I was wondering if anyone before has used Eddy 3D as an input to simulate outdoor thermal comfort? I am working on a GH setup that should optimize courtyard dimensions to accelerate wind and increase shading to improve thermal comfort for outdoor and indoor. I am using:
LB incident radiation (geometry: courtyard walls and floor, context: the whole house) to surface temperatures.
-LB human to Sky relation (with LB generate point grid connected to courtyard walls and floor)
and Eddy 3D where I am using the wind factor annual as an input to UTCI wind velocity.
Hey,
You can use UTCI comfort map component to calculate the solar radiation and input the air speeds via submitting a csv file. You can find examples of the wind inputs on this forum.
Cheers
Thanks Dimtry, I know we can do that via using an excel sheet or a direct input from epw file. But here in this case, I am testing different courtyard dimensions impact on wind velocity/ air speed through Eddy 3D, would that be a valid approach?
But the question from @noura2586 may not be answered through that approach.
I recommend the following articles. While the first one discusses the gap in data exchange between BEM and CFD-based Urban Microclimate Modeling (UMM) tools, the second one outlines a way forward to input near-surface resolution microclimate data from CFD-based UMM in BEM (bypassing EPW).
The two-way data exchange between CFD-based UMM and BEM tools (called coupling) is crucial to account both building indoor and outdoor impacts simultaneously. Due to high computational costs of CFD-based UMM tools, it is challenging to perform.
Thank you, @Naga, for your input—it is very much appreciated, especially given the excellent work you have shared in previous threads. Both papers are highly valuable learning resources. However, I realized that developing a single workflow that simultaneously accounts for both indoor and outdoor thermal comfort may be unnecessarily complex. I have therefore decided to split the workflow into two distinct phases, each targeting a specific thermal comfort objective.
My current approach for outdoor thermal comfort and courtyard geometry minimizationn involves running two successive optimization rounds:
Wind-driven comfort optimization
The first round focuses on enhancing wind velocities for three different wind directions by optimizing courtyard opening configurations. This follows a methodology similar to that presented in *“Research on the wind environment in an enclosed courtyard: Effect of the opening position, size, and wind angle.”

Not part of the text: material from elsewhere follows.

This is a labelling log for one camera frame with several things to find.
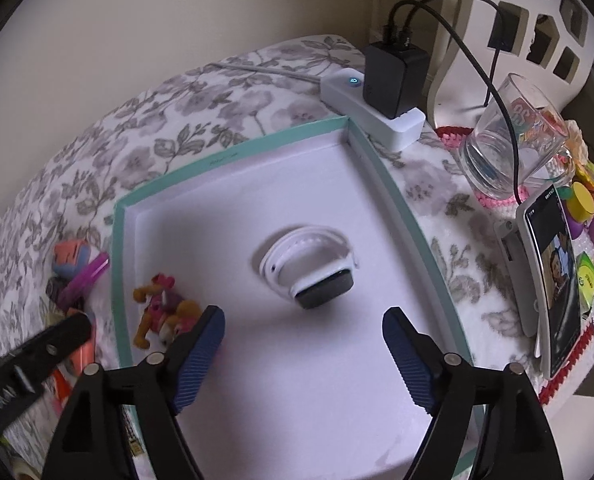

Adjusted wind velocities within the courtyard probe points are obtained from Eddy3D simulations and fed into an optimization component (Wallacei). The resulting geometries then undergo a second optimization cycle, during which a full Honeybee (HB) model is employed to derive shortwave radiation. This is where the outdoor surface temperatures are passed first to the SVF component, and then to the outdoor MRT calculation.
I will attach my file tomorrow as currently the system I work on is not available. I would appreciate your thoughts on this?